Shane Finally Goes to College (Again)

Well, the day has finally arrived. You have heard me go on ad nauseam about admissions letter, class registration, and financial aid. True to the spirit of my writing you have read my random ramblings and mindless minutiae about my wife’s unending support (and undying patience) and my daughter’s many mantras. Actually, I think if she could, my daughter, Brianna, would press charges for the murder of her patience. I would like to reassure my wife and all four of my kids that such things are all behind us now. I’d LIKE to do that but I consider myself an honest man.

Today marks the first day of classes for my bachelor’s program in Health Information Management. This is the start of a new adventure for me. I have set out to further my education and my career. I start this venture at the (relatively) young age of 44. It is my goal to finish this program before I am retired, dead, or too old to remember what I studying in the first place. In my mind, I envisioned the inspirational music playing in the background as I spoke about this. Alas, all I can hear now is the churning of my window air conditioning unit. I guess that will have to do since John Phillip Sousa is unavailable.

I am starting out slowly with two classes this semester so as not to get overconfident and overload myself with school, work, and watching the Atlanta Braves inch closer and closer to the playoffs (everything in its proper place).I am taking my classes over the Internet because my college is about 3 hours from where I live. The commute would be a bit rough on my van. I have all of my textbooks on the shelf and I can study at my own pace (within the confines of assignment deadlines). I can access my classes from anywhere I have Internet access. There is no dress code (provide that my webcam is not required). I don’t have to raise my hand to use the restroom (the professors quickly tire of such phone calls). I can play music during my class. I might even whip out my harmonica during some classes and no one would know but yours truly (and my neighbors). The coolest part of all is that I can even chew gum and not have to supply it for the entire class. That’s right, Mrs. Douglas in Life Science class in Room 80 at Quail Hollow Junior High School in Charlotte, North Carolina. I will NEVER risk having to write 500 sentences stating that I will not chew gum in class. HAH, I say. HAH!

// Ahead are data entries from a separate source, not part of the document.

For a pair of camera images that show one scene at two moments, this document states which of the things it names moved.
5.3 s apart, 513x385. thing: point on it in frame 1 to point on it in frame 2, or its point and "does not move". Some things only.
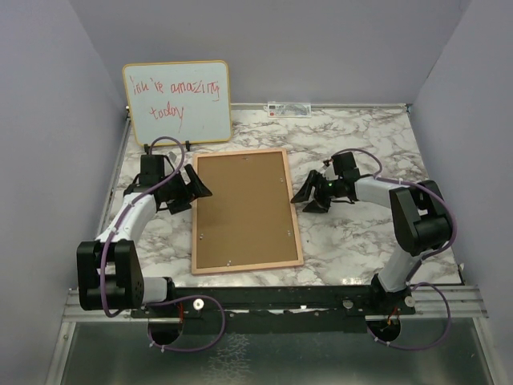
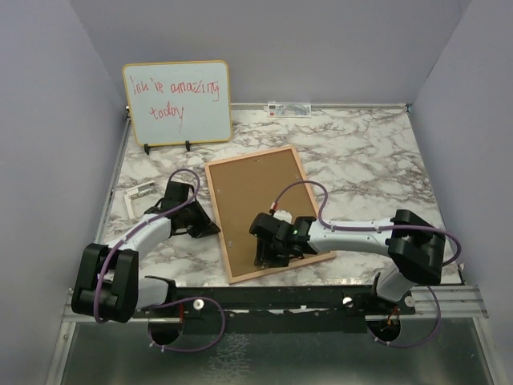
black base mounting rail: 278,310 does not move
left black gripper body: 177,190 to 188,212
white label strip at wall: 288,109 does not move
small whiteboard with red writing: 187,99 does not move
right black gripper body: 325,190 to 272,254
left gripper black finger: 196,188 to 202,224
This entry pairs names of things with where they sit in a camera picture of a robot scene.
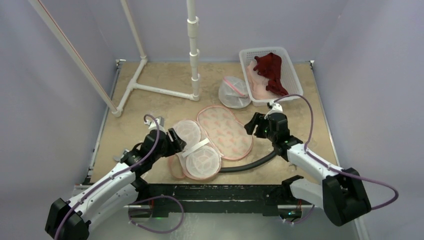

I have started reading some of the course materials and have even completed some of the homework. One of the homework assignments was posting a discussion thread introducing myself to the class. I even restrained myself from my kneejerk reaction to tell my fellow students that I like long walks on the beach and men who aren’t afraid to cry. Instead, I just stuck to the facts. Don’t get me wrong. I don’t personally have anything against long walks on the beach and men who aren’t afraid to cry. They just aren’t on my list of favorite things.

So there you have it folks. A lot of you are probably thinking that since all this college stuff I have been anticipating has come to pass, I probably move on to other subjects for my writing. To paraphrase Michael Corleone: “Who’s being naïve?”